Requirement. Lines from the line with "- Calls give" to the line with "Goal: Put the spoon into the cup" in the entries below, and only those, must be output exactly, with both ends included.

Supplied data.
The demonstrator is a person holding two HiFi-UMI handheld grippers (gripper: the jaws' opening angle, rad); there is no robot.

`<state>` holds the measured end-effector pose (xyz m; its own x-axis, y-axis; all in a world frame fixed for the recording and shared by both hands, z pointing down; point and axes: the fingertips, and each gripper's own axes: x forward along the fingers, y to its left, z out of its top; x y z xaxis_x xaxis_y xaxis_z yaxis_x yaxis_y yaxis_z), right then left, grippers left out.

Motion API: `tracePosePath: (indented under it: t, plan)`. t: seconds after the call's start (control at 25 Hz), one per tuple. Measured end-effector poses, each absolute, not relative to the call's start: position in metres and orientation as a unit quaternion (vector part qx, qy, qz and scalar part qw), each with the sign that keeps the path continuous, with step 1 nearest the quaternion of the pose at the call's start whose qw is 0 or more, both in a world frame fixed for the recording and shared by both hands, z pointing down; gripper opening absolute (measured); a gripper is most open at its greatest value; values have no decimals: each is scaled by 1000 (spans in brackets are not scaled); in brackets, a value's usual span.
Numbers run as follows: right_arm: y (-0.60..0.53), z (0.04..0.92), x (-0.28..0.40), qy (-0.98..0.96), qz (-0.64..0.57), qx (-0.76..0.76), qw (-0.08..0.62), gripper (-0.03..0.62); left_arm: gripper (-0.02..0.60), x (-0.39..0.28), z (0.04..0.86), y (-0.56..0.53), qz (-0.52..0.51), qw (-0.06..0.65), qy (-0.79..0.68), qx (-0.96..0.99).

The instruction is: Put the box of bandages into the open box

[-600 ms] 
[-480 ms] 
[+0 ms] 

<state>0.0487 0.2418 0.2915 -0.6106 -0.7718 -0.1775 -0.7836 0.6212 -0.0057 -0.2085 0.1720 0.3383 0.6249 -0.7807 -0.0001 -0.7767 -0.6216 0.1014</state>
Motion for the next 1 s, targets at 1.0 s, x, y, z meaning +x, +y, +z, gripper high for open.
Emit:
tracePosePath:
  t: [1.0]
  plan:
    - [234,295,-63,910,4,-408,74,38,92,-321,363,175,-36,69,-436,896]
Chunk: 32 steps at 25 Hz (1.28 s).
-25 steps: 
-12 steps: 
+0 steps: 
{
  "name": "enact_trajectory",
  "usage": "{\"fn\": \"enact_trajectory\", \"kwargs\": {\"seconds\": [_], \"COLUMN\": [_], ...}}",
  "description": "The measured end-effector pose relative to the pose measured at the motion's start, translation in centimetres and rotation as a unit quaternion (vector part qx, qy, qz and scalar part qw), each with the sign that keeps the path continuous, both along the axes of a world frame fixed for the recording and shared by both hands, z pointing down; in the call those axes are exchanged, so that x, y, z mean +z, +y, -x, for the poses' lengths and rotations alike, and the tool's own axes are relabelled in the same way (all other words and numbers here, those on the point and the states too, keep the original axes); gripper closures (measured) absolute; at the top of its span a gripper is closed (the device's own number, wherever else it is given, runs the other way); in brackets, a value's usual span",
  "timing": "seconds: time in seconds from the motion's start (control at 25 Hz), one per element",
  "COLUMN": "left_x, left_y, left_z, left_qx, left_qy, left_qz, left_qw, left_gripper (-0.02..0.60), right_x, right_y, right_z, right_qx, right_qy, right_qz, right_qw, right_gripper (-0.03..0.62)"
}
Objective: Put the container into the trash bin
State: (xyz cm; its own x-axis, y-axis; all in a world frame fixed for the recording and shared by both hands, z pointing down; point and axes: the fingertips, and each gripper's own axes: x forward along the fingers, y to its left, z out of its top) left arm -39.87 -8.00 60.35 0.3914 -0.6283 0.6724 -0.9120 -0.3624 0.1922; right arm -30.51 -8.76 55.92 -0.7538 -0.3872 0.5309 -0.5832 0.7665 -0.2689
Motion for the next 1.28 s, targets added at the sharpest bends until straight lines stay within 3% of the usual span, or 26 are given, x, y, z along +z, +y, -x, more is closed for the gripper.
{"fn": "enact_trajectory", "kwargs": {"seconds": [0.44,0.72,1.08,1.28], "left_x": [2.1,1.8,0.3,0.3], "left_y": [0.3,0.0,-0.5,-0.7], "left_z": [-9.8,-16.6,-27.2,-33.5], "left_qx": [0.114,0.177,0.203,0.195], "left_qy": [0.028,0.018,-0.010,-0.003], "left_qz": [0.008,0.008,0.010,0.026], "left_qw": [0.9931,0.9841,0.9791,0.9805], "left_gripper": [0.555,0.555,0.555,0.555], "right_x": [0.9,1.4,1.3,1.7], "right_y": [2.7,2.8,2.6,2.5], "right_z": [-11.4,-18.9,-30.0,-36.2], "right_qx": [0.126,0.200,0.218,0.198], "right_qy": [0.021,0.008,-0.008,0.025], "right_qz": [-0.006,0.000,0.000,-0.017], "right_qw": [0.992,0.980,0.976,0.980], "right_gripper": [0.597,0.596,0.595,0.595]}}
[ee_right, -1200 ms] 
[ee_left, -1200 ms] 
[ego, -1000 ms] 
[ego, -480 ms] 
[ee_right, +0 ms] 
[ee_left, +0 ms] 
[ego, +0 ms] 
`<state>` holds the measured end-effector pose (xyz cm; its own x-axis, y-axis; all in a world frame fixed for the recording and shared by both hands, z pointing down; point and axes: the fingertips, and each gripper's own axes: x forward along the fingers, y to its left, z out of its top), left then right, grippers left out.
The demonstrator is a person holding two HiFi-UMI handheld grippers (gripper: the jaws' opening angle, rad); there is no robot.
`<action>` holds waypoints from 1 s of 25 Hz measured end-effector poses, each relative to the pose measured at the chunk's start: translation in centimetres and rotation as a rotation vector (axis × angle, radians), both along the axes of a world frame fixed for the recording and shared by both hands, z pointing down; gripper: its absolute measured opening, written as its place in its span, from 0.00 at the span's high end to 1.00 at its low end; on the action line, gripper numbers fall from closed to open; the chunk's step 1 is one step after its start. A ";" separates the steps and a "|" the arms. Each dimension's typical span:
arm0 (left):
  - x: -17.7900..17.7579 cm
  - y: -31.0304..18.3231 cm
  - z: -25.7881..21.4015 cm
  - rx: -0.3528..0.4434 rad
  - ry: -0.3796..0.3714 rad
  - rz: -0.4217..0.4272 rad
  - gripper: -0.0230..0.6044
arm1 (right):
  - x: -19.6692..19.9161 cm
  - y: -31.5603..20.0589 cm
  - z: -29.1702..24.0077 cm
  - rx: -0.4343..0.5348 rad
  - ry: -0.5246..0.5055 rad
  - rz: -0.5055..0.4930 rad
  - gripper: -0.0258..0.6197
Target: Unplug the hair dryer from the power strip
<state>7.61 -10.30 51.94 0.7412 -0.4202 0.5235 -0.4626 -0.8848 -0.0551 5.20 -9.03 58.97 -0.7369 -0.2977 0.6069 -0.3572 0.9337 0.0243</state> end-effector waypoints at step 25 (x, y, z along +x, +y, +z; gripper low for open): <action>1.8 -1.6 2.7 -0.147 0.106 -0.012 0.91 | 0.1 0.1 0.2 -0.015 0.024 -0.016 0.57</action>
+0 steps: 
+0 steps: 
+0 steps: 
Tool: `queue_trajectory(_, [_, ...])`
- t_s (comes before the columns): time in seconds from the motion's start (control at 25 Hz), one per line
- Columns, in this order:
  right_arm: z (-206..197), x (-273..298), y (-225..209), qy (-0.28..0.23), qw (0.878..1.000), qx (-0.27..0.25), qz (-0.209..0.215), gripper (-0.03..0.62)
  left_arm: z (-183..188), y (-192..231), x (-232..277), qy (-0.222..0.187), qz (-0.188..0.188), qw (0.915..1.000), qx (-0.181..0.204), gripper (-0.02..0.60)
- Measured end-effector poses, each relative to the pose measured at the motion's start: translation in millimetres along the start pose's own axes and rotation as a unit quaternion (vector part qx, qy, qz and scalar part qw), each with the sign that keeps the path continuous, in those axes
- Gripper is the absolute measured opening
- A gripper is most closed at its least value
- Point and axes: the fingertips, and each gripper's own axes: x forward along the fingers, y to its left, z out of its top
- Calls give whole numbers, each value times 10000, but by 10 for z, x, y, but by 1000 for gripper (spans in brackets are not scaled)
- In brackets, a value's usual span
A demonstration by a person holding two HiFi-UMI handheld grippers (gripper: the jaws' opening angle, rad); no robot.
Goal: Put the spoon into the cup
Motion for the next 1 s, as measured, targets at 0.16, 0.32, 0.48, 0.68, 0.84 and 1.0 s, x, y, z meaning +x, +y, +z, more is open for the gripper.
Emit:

Exercise output.
- Calls give whole numbers, each value times 10000, but by 10 for z, x, y, but by 1000 for gripper (spans in brackets are not scaled)
- In brackets, a value's usual span
A demonstration by a person holding two HiFi-UMI handheld grippers (gripper: the jaws' opening angle, rad); no robot.
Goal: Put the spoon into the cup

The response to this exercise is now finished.